Она выскочила из дому, чтобы встретить нас после нашего трехдневного путешествия от Обазина до монастыря Святого Августина. Возможно, от меня не укрылись бы все те же мрачные и унылые монастырские стены, тонкая колокольня и за двойными воротами двор, если бы я не устремила сейчас взор на ее тонкую фигуру, на пышную, как и у меня, копну черных как смоль волос. Она вела себя так, словно с самого детства нас знала, приветствуя жарким объятием и поцелуями в обе щеки, и несколько часов после этого я еще ощущала на себе запах ее лаванды.
— Как чудесно, наконец-то вы приехали, — заявила она сразу же.
Я смотрела на ее лицо, глаза с длинными пушистыми ресницами, широкий рот, стараясь обнаружить хоть малейшую тень сомнения или нерешительности. Вряд ли можно было обвинять ее в том, что она не пришла к нам на помощь, не спасла нас тогда, ведь мы с ней были одногодки. Когда умерла мама, Адриенна была еще совсем девочкой. И все же я поймала себя на горячем желании найти в ней хоть какие-нибудь недостатки.
— Ну вот, наконец-то мы вместе, и больше нам не надо разлучаться, никогда, — добавила она.
Я сразу заметила, что Джулия всем своим существом так и потянулась к Адриенне, излучающей поистине солнечное тепло. Мне бы вздохнуть с облегчением, поскольку надоел уже вечный скулеж моей бедной сестренки, которая со страхом смотрела в будущее, но в бездонных глубинах души уже шевелилось беспокойное чувство, еще не вполне осознанное и называемое завистью.

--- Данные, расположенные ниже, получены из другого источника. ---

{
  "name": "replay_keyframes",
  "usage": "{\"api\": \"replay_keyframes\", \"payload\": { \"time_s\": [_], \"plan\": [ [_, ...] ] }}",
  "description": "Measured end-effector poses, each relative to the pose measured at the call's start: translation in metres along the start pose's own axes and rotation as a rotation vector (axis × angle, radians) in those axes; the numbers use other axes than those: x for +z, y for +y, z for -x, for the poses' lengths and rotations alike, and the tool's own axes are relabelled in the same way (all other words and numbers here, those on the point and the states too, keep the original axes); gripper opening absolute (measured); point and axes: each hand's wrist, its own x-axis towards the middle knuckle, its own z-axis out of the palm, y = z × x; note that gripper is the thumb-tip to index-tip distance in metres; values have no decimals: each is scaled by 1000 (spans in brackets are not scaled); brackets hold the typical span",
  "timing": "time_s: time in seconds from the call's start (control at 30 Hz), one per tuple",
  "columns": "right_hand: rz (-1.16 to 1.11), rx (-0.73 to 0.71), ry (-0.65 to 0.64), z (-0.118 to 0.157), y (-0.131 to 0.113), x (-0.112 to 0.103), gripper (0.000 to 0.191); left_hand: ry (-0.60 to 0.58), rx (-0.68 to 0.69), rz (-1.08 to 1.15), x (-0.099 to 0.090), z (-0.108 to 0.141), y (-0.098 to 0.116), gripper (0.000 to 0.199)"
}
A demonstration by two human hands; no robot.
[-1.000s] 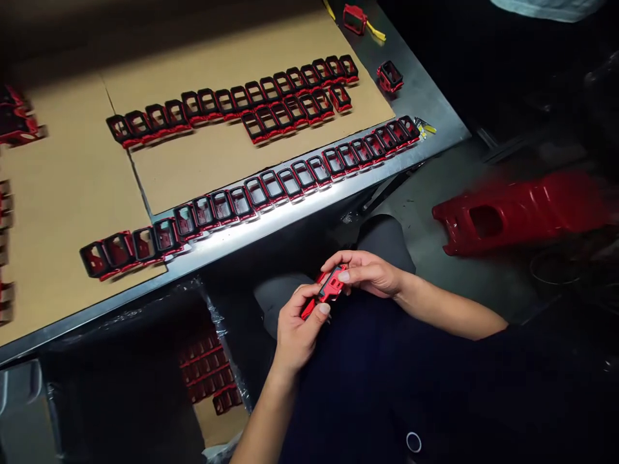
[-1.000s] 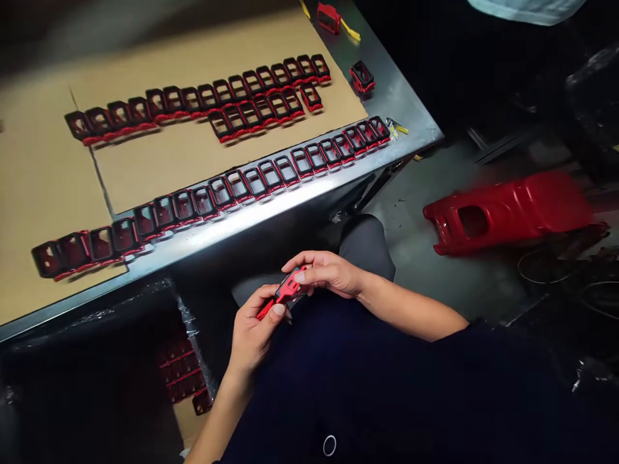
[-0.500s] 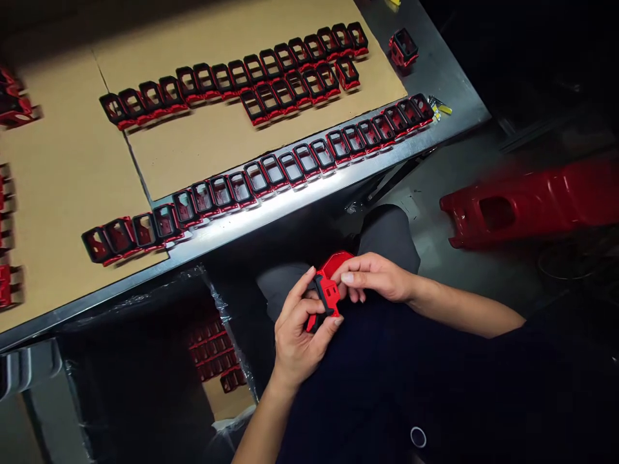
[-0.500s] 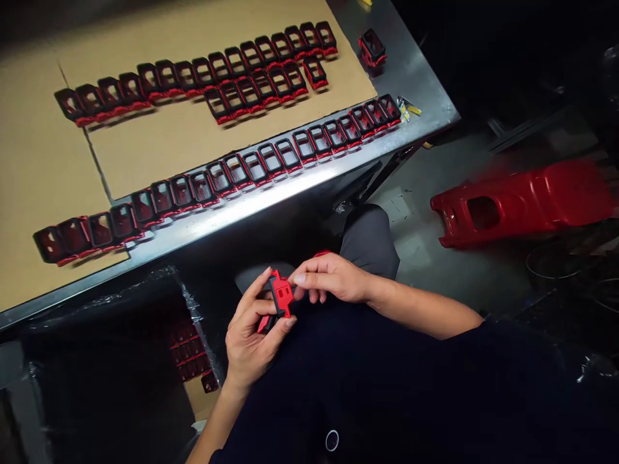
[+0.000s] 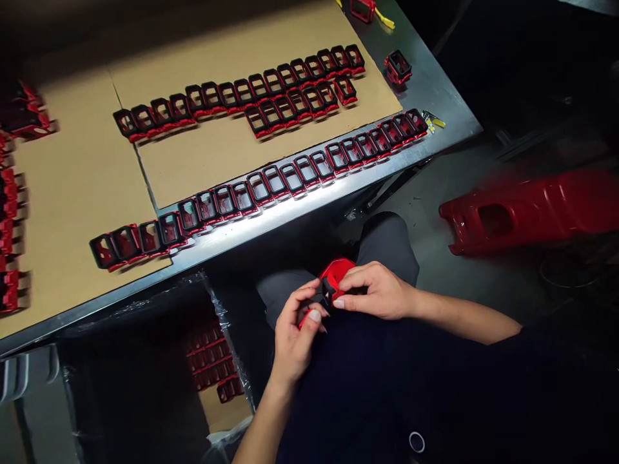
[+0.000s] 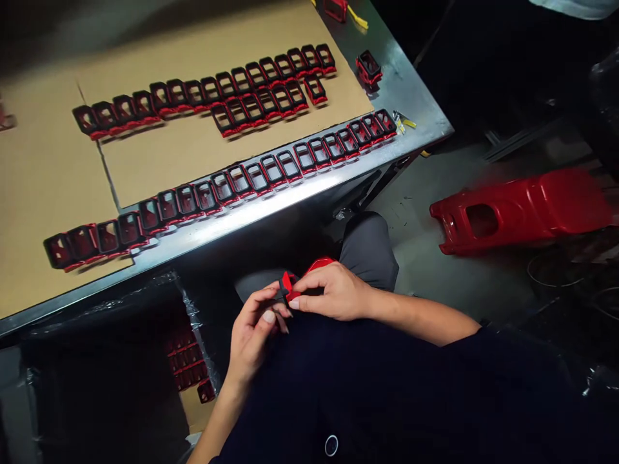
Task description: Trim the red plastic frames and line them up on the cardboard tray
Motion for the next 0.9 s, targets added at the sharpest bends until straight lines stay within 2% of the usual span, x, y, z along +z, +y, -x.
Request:
{"api": "replay_keyframes", "payload": {
  "time_s": [0.07,0.13,0.23,0.33,0.4,0.47,0.57,0.67,0.77,0.9],
  "plan": [
    [261,-276,53,1,-1,-1,15,-52,-97,118,2,0,2,52],
    [424,-451,84,1,1,0,13,-70,-124,123,6,-1,6,68],
    [567,-524,104,1,5,2,12,-24,-121,83,11,-2,12,73],
    [591,-517,127,1,7,3,11,11,-77,41,14,-2,13,69],
    [515,-470,145,2,6,1,16,25,-12,0,14,0,11,69],
    [371,-354,165,4,3,-1,24,46,73,-62,14,2,9,68],
    [59,-46,155,7,-2,-5,20,59,171,-142,14,4,7,67],
    [-246,181,55,9,-4,-5,21,36,179,-128,15,4,5,67],
    [-375,250,-30,10,-5,-3,24,13,155,-59,17,2,3,66],
    [-363,282,-59,9,-5,1,29,-7,113,5,18,1,0,63]
  ]
}}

Но если бы я и осознала это чувство, то скорее бы откусила себе язык, чем призналась в нем. Я ведь прежде никогда и никому не завидовала. Как же теперь признаться себе в том, что мне так хочется быть похожей на мою добрую, великодушную тетушку?
В последующие несколько недель от нее нигде не было мне спасения. Нам обеим было по восемнадцать лет, и меня поместили в тот же дормиторий, что и Адриенну. Очень скоро я узнала, что это помещение предназначено для девушек из бедных семей, а вот дочери уважаемых семей, которые платили за образование дочерей, занимали куда более изысканный дормиторий в противоположном крыле. То есть снова все тот же Обазин, с такими же обидами, враждой и соперничеством. И я понимала: будучи новенькой, из нищей семьи, к тому же строптивой, одним словом, не такой, как все, я скоро стану мишенью для издевок и насмешек.
Но Адриенна без видимых усилий расчищала передо мной путь от всех помех и препятствий.
— Главное, не обращай на них внимания и не бери в голову, — сказала она, когда мы с Джулией, тесно прижавшись друг к другу, вошли в класс.